Copy out the listing below so that each line matches exactly.

*** Block opens ***

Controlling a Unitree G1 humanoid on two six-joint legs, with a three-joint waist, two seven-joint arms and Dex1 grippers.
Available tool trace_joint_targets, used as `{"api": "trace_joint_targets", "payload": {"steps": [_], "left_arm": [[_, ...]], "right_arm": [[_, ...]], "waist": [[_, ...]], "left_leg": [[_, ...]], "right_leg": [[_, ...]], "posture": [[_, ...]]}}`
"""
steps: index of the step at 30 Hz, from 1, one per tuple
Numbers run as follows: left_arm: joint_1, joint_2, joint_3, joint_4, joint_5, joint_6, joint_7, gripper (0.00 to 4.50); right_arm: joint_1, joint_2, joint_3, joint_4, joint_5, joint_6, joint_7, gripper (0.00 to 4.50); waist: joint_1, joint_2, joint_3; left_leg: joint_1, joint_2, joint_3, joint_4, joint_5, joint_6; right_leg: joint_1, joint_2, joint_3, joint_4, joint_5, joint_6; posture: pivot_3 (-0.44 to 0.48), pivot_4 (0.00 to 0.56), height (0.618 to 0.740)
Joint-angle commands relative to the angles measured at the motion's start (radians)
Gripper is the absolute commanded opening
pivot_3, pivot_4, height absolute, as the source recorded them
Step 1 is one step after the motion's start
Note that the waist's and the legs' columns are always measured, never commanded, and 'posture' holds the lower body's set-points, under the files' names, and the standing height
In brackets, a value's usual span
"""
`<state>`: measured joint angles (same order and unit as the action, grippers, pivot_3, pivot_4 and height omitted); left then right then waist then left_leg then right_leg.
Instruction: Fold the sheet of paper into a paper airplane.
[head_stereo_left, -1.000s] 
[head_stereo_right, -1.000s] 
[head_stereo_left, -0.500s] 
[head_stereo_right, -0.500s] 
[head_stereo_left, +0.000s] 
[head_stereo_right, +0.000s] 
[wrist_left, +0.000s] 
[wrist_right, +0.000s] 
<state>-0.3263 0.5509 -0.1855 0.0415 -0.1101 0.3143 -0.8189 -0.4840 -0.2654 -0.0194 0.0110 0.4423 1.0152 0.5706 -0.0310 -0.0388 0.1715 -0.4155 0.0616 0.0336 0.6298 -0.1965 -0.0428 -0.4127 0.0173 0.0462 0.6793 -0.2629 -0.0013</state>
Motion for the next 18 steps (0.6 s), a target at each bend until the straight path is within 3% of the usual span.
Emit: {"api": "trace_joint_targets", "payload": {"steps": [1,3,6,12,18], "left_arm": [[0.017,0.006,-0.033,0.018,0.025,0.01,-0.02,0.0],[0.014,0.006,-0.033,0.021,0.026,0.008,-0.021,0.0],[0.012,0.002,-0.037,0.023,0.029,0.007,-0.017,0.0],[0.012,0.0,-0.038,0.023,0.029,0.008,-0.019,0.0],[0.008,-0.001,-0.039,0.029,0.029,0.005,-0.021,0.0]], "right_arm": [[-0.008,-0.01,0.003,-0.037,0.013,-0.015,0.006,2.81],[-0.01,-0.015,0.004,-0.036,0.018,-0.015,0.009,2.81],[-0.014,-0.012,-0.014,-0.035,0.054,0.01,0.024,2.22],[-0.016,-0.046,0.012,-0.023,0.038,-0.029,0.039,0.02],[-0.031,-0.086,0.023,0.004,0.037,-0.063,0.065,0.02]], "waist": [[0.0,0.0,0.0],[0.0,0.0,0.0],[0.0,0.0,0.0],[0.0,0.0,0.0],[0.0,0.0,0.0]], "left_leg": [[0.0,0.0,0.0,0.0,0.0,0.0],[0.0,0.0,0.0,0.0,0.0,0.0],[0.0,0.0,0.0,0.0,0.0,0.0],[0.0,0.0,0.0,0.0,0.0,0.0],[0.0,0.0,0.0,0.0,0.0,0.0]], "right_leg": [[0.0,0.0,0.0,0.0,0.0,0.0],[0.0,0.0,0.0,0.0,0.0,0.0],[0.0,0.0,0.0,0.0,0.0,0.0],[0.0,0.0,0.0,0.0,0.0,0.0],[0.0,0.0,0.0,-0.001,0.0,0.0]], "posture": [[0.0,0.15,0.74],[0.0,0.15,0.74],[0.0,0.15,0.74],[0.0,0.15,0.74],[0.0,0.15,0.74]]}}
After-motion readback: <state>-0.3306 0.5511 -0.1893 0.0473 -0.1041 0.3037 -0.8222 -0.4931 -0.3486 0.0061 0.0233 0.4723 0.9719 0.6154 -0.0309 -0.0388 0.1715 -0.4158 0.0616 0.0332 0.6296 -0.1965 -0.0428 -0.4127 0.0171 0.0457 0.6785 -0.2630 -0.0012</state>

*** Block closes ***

> Solution to the exercise:
Controlling a Unitree G1 humanoid on two six-joint legs, with a three-joint waist, two seven-joint arms and Dex1 grippers.
Available tool trace_joint_targets, used as `{"api": "trace_joint_targets", "payload": {"steps": [_], "left_arm": [[_, ...]], "right_arm": [[_, ...]], "waist": [[_, ...]], "left_leg": [[_, ...]], "right_leg": [[_, ...]], "posture": [[_, ...]]}}`
"""
steps: index of the step at 30 Hz, from 1, one per tuple
Numbers run as follows: left_arm: joint_1, joint_2, joint_3, joint_4, joint_5, joint_6, joint_7, gripper (0.00 to 4.50); right_arm: joint_1, joint_2, joint_3, joint_4, joint_5, joint_6, joint_7, gripper (0.00 to 4.50); waist: joint_1, joint_2, joint_3; left_leg: joint_1, joint_2, joint_3, joint_4, joint_5, joint_6; right_leg: joint_1, joint_2, joint_3, joint_4, joint_5, joint_6; posture: pivot_3 (-0.44 to 0.48), pivot_4 (0.00 to 0.56), height (0.618 to 0.740)
Joint-angle commands relative to the angles measured at the motion's start (radians)
Gripper is the absolute commanded opening
pivot_3, pivot_4, height absolute, as the source recorded them
Step 1 is one step after the motion's start
Note that the waist's and the legs' columns are always measured, never commanded, and 'posture' holds the lower body's set-points, under the files' names, and the standing height
In brackets, a value's usual span
"""
`<state>`: measured joint angles (same order and unit as the action, grippers, pivot_3, pivot_4 and height omitted); left then right then waist then left_leg then right_leg.
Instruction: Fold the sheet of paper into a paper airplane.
[head_stereo_left, -1.000s] 
[head_stereo_right, -1.000s] 
[head_stereo_left, -0.500s] 
[head_stereo_right, -0.500s] 
[head_stereo_left, +0.000s] 
[head_stereo_right, +0.000s] 
[wrist_left, +0.000s] 
[wrist_right, +0.000s] 
<state>-0.3263 0.5509 -0.1855 0.0415 -0.1101 0.3143 -0.8189 -0.4840 -0.2654 -0.0194 0.0110 0.4423 1.0152 0.5706 -0.0310 -0.0388 0.1715 -0.4155 0.0616 0.0336 0.6298 -0.1965 -0.0428 -0.4127 0.0173 0.0462 0.6793 -0.2629 -0.0013</state>
Motion for the next 18 steps (0.6 s), a target at each bend until the straight path is within 3% of the usual span.
Emit: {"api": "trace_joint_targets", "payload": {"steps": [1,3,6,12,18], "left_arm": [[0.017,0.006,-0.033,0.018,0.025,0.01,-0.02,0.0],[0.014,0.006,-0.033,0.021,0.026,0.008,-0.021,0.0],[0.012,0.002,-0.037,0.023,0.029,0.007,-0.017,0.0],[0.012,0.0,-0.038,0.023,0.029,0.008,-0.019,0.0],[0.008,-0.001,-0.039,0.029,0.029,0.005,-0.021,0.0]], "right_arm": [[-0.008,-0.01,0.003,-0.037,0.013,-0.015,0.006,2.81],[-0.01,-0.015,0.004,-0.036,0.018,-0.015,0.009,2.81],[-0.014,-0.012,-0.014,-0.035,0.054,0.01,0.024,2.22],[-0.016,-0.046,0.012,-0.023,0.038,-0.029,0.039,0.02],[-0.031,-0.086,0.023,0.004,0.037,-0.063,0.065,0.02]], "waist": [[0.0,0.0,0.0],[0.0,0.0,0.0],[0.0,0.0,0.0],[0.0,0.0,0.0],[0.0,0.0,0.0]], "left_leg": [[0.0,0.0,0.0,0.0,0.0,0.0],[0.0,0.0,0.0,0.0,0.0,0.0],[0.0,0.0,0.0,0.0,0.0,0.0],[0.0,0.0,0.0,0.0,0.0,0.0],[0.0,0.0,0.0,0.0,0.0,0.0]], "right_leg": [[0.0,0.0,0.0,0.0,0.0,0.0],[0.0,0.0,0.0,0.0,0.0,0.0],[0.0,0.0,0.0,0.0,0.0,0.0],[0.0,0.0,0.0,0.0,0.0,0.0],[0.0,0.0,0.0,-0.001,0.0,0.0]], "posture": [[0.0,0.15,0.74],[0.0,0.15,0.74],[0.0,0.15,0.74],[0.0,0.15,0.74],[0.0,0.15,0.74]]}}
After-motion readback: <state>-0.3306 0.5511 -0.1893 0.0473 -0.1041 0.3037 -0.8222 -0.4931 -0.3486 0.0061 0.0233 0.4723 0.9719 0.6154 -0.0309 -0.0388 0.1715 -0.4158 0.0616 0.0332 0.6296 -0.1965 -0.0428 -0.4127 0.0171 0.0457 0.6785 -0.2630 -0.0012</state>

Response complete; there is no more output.